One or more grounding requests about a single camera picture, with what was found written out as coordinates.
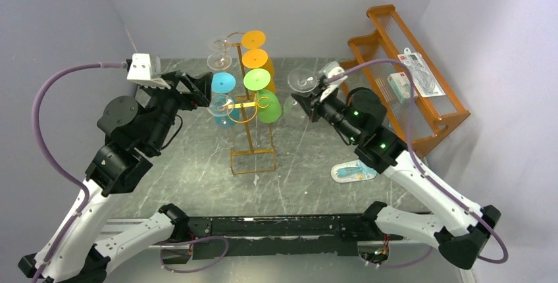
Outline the clear wine glass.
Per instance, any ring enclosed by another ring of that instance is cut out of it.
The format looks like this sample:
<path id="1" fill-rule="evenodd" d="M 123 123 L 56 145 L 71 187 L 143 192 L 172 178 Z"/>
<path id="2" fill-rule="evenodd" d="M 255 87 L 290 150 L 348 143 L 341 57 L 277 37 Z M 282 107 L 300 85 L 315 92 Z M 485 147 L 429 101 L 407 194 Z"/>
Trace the clear wine glass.
<path id="1" fill-rule="evenodd" d="M 226 53 L 231 47 L 231 43 L 226 37 L 214 37 L 209 42 L 209 47 L 215 53 Z"/>
<path id="2" fill-rule="evenodd" d="M 213 71 L 226 71 L 232 64 L 232 58 L 227 53 L 212 53 L 207 57 L 207 66 Z"/>

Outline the clear flute glass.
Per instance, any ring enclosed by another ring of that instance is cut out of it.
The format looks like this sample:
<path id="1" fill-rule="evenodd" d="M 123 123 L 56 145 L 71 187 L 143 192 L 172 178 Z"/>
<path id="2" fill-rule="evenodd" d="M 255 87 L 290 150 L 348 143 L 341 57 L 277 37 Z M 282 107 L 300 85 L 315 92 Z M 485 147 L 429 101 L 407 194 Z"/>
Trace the clear flute glass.
<path id="1" fill-rule="evenodd" d="M 235 142 L 236 132 L 234 120 L 239 120 L 240 110 L 235 108 L 236 102 L 226 94 L 214 94 L 212 96 L 208 111 L 213 115 L 214 121 L 220 131 L 227 135 L 231 144 Z"/>

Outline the blue plastic goblet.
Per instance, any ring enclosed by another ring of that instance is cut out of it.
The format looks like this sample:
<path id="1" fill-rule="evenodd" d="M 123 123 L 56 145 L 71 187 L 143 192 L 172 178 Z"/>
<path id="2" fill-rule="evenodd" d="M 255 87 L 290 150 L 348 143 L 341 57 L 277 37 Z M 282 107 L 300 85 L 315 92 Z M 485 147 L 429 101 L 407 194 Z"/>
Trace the blue plastic goblet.
<path id="1" fill-rule="evenodd" d="M 235 86 L 236 79 L 230 73 L 217 72 L 216 74 L 213 74 L 212 96 L 214 94 L 226 94 L 234 100 L 234 97 L 230 94 L 230 92 L 235 88 Z"/>

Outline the green plastic goblet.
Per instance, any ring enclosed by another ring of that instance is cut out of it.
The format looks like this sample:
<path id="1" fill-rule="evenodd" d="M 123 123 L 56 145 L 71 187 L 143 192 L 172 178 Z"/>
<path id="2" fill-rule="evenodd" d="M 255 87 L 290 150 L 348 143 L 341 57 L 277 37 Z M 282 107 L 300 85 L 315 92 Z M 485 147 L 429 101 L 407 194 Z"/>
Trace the green plastic goblet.
<path id="1" fill-rule="evenodd" d="M 246 89 L 255 93 L 257 118 L 266 124 L 276 122 L 282 114 L 282 108 L 276 94 L 269 90 L 270 72 L 263 68 L 250 70 L 243 79 Z"/>

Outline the orange plastic goblet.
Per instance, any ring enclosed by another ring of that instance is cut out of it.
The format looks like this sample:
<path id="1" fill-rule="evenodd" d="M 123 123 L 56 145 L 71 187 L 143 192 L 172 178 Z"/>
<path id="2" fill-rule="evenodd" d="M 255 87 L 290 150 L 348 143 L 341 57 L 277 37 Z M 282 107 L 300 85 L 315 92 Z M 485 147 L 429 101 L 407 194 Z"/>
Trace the orange plastic goblet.
<path id="1" fill-rule="evenodd" d="M 266 35 L 260 30 L 251 30 L 246 33 L 241 38 L 241 46 L 250 50 L 258 49 L 265 44 Z"/>
<path id="2" fill-rule="evenodd" d="M 273 63 L 265 50 L 250 49 L 241 61 L 249 69 L 243 79 L 245 88 L 251 91 L 268 90 L 276 93 Z"/>

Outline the orange plastic goblet front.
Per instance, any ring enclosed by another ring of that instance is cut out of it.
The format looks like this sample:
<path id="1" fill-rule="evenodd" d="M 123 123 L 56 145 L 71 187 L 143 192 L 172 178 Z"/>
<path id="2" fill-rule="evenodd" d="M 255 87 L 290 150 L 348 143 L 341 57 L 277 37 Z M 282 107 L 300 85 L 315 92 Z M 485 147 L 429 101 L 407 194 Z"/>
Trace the orange plastic goblet front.
<path id="1" fill-rule="evenodd" d="M 260 30 L 251 30 L 246 33 L 241 38 L 241 46 L 250 50 L 258 49 L 265 44 L 266 35 Z"/>

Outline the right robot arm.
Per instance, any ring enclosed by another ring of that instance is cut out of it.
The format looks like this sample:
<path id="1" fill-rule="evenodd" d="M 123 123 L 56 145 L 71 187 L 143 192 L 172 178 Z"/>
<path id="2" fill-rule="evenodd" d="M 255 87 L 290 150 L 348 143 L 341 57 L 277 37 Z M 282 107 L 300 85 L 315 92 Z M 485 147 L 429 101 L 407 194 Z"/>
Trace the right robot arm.
<path id="1" fill-rule="evenodd" d="M 324 100 L 315 93 L 291 97 L 310 121 L 322 118 L 347 138 L 362 164 L 403 186 L 431 212 L 420 215 L 375 201 L 361 215 L 366 238 L 398 235 L 420 241 L 465 270 L 482 259 L 480 253 L 490 238 L 498 239 L 494 226 L 500 211 L 468 200 L 420 162 L 411 147 L 383 126 L 387 111 L 372 90 L 358 88 L 346 103 L 335 94 Z"/>

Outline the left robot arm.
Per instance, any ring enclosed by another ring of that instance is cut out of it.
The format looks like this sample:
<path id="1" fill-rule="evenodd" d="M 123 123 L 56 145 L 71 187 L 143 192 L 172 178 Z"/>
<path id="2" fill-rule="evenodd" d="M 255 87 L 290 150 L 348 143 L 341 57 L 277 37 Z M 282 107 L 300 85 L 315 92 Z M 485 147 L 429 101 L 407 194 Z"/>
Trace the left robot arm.
<path id="1" fill-rule="evenodd" d="M 79 181 L 75 202 L 53 237 L 18 267 L 32 282 L 102 282 L 124 261 L 157 243 L 195 238 L 190 219 L 174 204 L 116 236 L 98 238 L 113 211 L 136 189 L 161 154 L 179 111 L 208 107 L 213 74 L 163 76 L 167 88 L 150 89 L 147 105 L 123 95 L 105 107 L 97 127 L 105 143 Z"/>
-=-=-=-=-
## What this task involves
The preceding listing is to be restated word for word, with every picture omitted.

## Exercise result
One or more grounding requests about a single camera picture, with what was found written out as coordinates.
Outline the clear wine glass.
Per instance, any ring enclosed by another ring of that instance is cut out of it.
The format looks like this sample:
<path id="1" fill-rule="evenodd" d="M 123 123 L 56 145 L 71 187 L 143 192 L 172 178 Z"/>
<path id="2" fill-rule="evenodd" d="M 255 87 L 290 150 L 348 143 L 341 57 L 277 37 Z M 282 107 L 300 85 L 315 92 Z M 485 147 L 429 101 L 407 194 Z"/>
Trace the clear wine glass.
<path id="1" fill-rule="evenodd" d="M 226 53 L 231 47 L 231 43 L 226 37 L 214 37 L 209 42 L 209 47 L 215 53 Z"/>
<path id="2" fill-rule="evenodd" d="M 213 71 L 226 71 L 232 64 L 232 58 L 227 53 L 212 53 L 207 57 L 207 66 Z"/>

Outline the clear flute glass.
Per instance, any ring enclosed by another ring of that instance is cut out of it.
The format looks like this sample:
<path id="1" fill-rule="evenodd" d="M 123 123 L 56 145 L 71 187 L 143 192 L 172 178 Z"/>
<path id="2" fill-rule="evenodd" d="M 255 87 L 290 150 L 348 143 L 341 57 L 277 37 Z M 282 107 L 300 85 L 315 92 Z M 485 147 L 429 101 L 407 194 Z"/>
Trace the clear flute glass.
<path id="1" fill-rule="evenodd" d="M 235 142 L 236 132 L 234 120 L 239 120 L 240 110 L 235 108 L 236 102 L 226 94 L 214 94 L 212 96 L 208 111 L 213 115 L 214 121 L 220 131 L 227 135 L 231 144 Z"/>

Outline the blue plastic goblet.
Per instance, any ring enclosed by another ring of that instance is cut out of it.
The format looks like this sample:
<path id="1" fill-rule="evenodd" d="M 123 123 L 56 145 L 71 187 L 143 192 L 172 178 Z"/>
<path id="2" fill-rule="evenodd" d="M 255 87 L 290 150 L 348 143 L 341 57 L 277 37 Z M 282 107 L 300 85 L 315 92 Z M 485 147 L 429 101 L 407 194 Z"/>
Trace the blue plastic goblet.
<path id="1" fill-rule="evenodd" d="M 235 86 L 236 79 L 230 73 L 217 72 L 216 74 L 213 74 L 212 96 L 214 94 L 226 94 L 234 100 L 234 97 L 230 94 L 230 92 L 235 88 Z"/>

Outline the green plastic goblet.
Per instance, any ring enclosed by another ring of that instance is cut out of it.
The format looks like this sample:
<path id="1" fill-rule="evenodd" d="M 123 123 L 56 145 L 71 187 L 143 192 L 172 178 Z"/>
<path id="2" fill-rule="evenodd" d="M 255 87 L 290 150 L 348 143 L 341 57 L 277 37 Z M 282 107 L 300 85 L 315 92 Z M 485 147 L 429 101 L 407 194 Z"/>
Trace the green plastic goblet.
<path id="1" fill-rule="evenodd" d="M 246 89 L 255 93 L 257 118 L 266 124 L 276 122 L 282 114 L 282 108 L 276 94 L 269 90 L 270 72 L 263 68 L 250 70 L 243 79 Z"/>

Outline the orange plastic goblet.
Per instance, any ring enclosed by another ring of that instance is cut out of it.
The format looks like this sample:
<path id="1" fill-rule="evenodd" d="M 123 123 L 56 145 L 71 187 L 143 192 L 172 178 Z"/>
<path id="2" fill-rule="evenodd" d="M 255 87 L 290 150 L 348 143 L 341 57 L 277 37 Z M 282 107 L 300 85 L 315 92 Z M 485 147 L 429 101 L 407 194 Z"/>
Trace the orange plastic goblet.
<path id="1" fill-rule="evenodd" d="M 266 35 L 260 30 L 251 30 L 246 33 L 241 38 L 241 46 L 250 50 L 258 49 L 265 44 Z"/>
<path id="2" fill-rule="evenodd" d="M 273 63 L 265 50 L 250 49 L 241 61 L 249 69 L 243 79 L 245 88 L 251 91 L 268 90 L 276 93 Z"/>

Outline the orange plastic goblet front.
Per instance, any ring enclosed by another ring of that instance is cut out of it.
The format looks like this sample:
<path id="1" fill-rule="evenodd" d="M 123 123 L 56 145 L 71 187 L 143 192 L 172 178 Z"/>
<path id="2" fill-rule="evenodd" d="M 255 87 L 290 150 L 348 143 L 341 57 L 277 37 Z M 282 107 L 300 85 L 315 92 Z M 485 147 L 429 101 L 407 194 Z"/>
Trace the orange plastic goblet front.
<path id="1" fill-rule="evenodd" d="M 260 30 L 251 30 L 246 33 L 241 38 L 241 46 L 250 50 L 258 49 L 265 44 L 266 35 Z"/>

Outline the right robot arm.
Per instance, any ring enclosed by another ring of that instance is cut out of it.
The format looks like this sample:
<path id="1" fill-rule="evenodd" d="M 123 123 L 56 145 L 71 187 L 143 192 L 172 178 Z"/>
<path id="2" fill-rule="evenodd" d="M 255 87 L 290 150 L 348 143 L 341 57 L 277 37 Z M 282 107 L 300 85 L 315 92 Z M 485 147 L 429 101 L 407 194 Z"/>
Trace the right robot arm.
<path id="1" fill-rule="evenodd" d="M 324 100 L 315 93 L 291 97 L 310 121 L 322 118 L 347 138 L 362 164 L 403 186 L 431 212 L 420 215 L 375 201 L 361 215 L 366 238 L 398 235 L 420 241 L 465 270 L 482 259 L 480 253 L 490 238 L 498 239 L 494 226 L 500 211 L 468 200 L 420 162 L 411 147 L 383 126 L 387 111 L 372 90 L 358 88 L 346 103 L 335 94 Z"/>

Outline the left robot arm.
Per instance, any ring enclosed by another ring of that instance is cut out of it.
The format looks like this sample:
<path id="1" fill-rule="evenodd" d="M 123 123 L 56 145 L 71 187 L 143 192 L 172 178 Z"/>
<path id="2" fill-rule="evenodd" d="M 255 87 L 290 150 L 348 143 L 341 57 L 277 37 Z M 282 107 L 300 85 L 315 92 Z M 485 147 L 429 101 L 407 194 Z"/>
Trace the left robot arm.
<path id="1" fill-rule="evenodd" d="M 79 181 L 75 202 L 53 237 L 18 267 L 32 282 L 102 282 L 124 261 L 157 243 L 195 238 L 190 219 L 174 204 L 116 236 L 98 238 L 113 211 L 136 189 L 161 154 L 179 111 L 208 107 L 213 74 L 163 76 L 167 88 L 150 89 L 147 105 L 123 95 L 105 107 L 97 127 L 105 143 Z"/>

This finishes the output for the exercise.